Work things. I am once again made nearly invisible by that evil clown platform, Instagram, but will keep posting there regardless, do try and comment on my posts if you see them, I know it’s boring to be asked this endlessly, but it makes me visible. I will temrporarily have to stop putting politics up in stories to see if that redeems me (honestly it is the most boring and ridiculous dance we creators with consciences are having to do to stay afloat on that damn app).

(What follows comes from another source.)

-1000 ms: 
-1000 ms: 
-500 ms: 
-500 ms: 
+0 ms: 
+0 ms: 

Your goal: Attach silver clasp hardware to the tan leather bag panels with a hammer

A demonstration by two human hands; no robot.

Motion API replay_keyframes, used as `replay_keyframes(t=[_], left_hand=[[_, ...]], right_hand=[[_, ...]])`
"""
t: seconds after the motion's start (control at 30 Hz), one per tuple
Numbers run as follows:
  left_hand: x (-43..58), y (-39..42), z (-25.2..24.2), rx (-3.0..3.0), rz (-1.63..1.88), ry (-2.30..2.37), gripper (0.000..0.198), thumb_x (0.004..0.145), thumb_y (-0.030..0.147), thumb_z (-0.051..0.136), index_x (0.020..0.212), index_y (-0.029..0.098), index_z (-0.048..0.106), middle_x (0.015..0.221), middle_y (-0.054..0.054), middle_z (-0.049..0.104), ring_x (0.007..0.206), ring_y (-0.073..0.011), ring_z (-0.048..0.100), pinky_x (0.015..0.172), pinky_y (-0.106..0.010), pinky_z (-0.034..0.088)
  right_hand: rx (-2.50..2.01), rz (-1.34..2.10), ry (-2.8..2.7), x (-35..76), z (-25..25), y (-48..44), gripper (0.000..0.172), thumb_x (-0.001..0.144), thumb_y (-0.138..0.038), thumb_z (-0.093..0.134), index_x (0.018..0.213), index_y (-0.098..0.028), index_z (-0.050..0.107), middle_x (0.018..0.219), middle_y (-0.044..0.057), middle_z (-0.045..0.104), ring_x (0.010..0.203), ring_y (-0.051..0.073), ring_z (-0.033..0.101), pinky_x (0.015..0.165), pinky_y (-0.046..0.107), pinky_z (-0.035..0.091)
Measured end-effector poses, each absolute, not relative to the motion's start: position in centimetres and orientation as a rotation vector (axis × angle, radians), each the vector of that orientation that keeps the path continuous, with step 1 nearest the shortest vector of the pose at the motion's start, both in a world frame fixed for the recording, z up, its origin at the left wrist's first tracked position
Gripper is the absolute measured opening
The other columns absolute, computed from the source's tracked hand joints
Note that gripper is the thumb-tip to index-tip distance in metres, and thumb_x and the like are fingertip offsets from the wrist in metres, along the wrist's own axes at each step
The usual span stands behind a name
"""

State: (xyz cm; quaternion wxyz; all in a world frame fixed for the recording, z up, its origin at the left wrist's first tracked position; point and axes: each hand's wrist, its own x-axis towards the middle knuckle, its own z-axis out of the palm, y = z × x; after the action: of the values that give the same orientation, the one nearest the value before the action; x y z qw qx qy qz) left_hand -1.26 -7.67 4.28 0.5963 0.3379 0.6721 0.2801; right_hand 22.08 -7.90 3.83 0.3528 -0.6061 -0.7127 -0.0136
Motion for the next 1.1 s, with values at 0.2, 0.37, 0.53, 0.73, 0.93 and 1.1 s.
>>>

I did a drop of sheets on my website last Friday, including the largest sheet I have ever found (274cm wide!!), several really beautiful hemp numbers, and a very fine pure linen sheet with a huge and extremely delicate embroidered monogram. No-one saw my announcement post so they are still there. I also discounted and moved a number of things over to the sale category - some of those have sold but some of them are still available. And at 11am tomorrow I will do a small story sale. In fact I am going to try to do a small story sale every day this week, and I thought to alternate the times between 11am and 4pm my time (Paris time) in order to give both Antipodean and North American people a chance to see things as they go up. I am aiming to do this but I must also point out that it is insanely, crazily hot inside my atelier rooms at the moment, they are on the second floor and we are into our second week of 30+ degree temperatures (very very unseasonal for this part of France), so I will iron as much as I can and keep trying to do small daily drops.
If you’ve read this far, thank you for being with me, and have a wonderful day wherever you are.
xxH
Loved the long perspective on London, your brought it very much alive. As an FYI, I did see you IG on the sheets, went and had a look, but feel I must show restraint at the moment. Two of yours are currently awaiting ironing here too. Please keep writing, it is enjoyably visual.
Glad you've found your home.
i wish you’d always include your website for those who have ZERO social media from like five years back.